#### What you are asked to do
In the listing below, locate the lines bearing the word "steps". Copy every one of them.

#### Available data
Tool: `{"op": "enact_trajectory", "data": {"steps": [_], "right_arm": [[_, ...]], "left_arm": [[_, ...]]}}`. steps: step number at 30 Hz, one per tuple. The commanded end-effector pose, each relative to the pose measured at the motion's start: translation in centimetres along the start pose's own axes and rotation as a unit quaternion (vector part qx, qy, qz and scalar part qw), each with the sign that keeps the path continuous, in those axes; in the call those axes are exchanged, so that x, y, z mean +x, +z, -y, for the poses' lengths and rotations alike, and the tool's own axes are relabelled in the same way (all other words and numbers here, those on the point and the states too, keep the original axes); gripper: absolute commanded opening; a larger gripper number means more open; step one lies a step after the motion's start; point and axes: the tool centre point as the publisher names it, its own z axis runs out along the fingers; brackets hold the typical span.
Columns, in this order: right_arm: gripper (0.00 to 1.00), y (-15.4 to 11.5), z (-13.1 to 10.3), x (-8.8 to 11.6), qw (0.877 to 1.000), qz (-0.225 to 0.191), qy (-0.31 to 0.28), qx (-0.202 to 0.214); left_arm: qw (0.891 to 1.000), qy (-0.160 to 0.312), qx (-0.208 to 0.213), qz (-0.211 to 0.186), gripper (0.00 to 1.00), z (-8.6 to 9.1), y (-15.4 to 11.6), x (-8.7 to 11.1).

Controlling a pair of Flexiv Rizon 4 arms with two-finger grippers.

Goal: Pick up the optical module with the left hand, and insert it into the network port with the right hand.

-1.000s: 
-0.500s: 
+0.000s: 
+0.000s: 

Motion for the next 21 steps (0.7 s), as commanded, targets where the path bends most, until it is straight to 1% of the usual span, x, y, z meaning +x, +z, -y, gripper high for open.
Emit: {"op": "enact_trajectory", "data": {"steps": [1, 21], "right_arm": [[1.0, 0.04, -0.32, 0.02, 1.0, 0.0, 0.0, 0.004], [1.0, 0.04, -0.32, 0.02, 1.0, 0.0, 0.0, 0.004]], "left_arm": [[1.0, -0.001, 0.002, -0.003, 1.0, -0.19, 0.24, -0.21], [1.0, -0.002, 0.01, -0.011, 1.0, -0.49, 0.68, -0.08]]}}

#### Exercise solution
Tool: `{"op": "enact_trajectory", "data": {"steps": [_], "right_arm": [[_, ...]], "left_arm": [[_, ...]]}}`. steps: step number at 30 Hz, one per tuple. The commanded end-effector pose, each relative to the pose measured at the motion's start: translation in centimetres along the start pose's own axes and rotation as a unit quaternion (vector part qx, qy, qz and scalar part qw), each with the sign that keeps the path continuous, in those axes; in the call those axes are exchanged, so that x, y, z mean +x, +z, -y, for the poses' lengths and rotations alike, and the tool's own axes are relabelled in the same way (all other words and numbers here, those on the point and the states too, keep the original axes); gripper: absolute commanded opening; a larger gripper number means more open; step one lies a step after the motion's start; point and axes: the tool centre point as the publisher names it, its own z axis runs out along the fingers; brackets hold the typical span.
Motion for the next 21 steps (0.7 s), as commanded, targets where the path bends most, until it is straight to 1% of the usual span, x, y, z meaning +x, +z, -y, gripper high for open.
Emit: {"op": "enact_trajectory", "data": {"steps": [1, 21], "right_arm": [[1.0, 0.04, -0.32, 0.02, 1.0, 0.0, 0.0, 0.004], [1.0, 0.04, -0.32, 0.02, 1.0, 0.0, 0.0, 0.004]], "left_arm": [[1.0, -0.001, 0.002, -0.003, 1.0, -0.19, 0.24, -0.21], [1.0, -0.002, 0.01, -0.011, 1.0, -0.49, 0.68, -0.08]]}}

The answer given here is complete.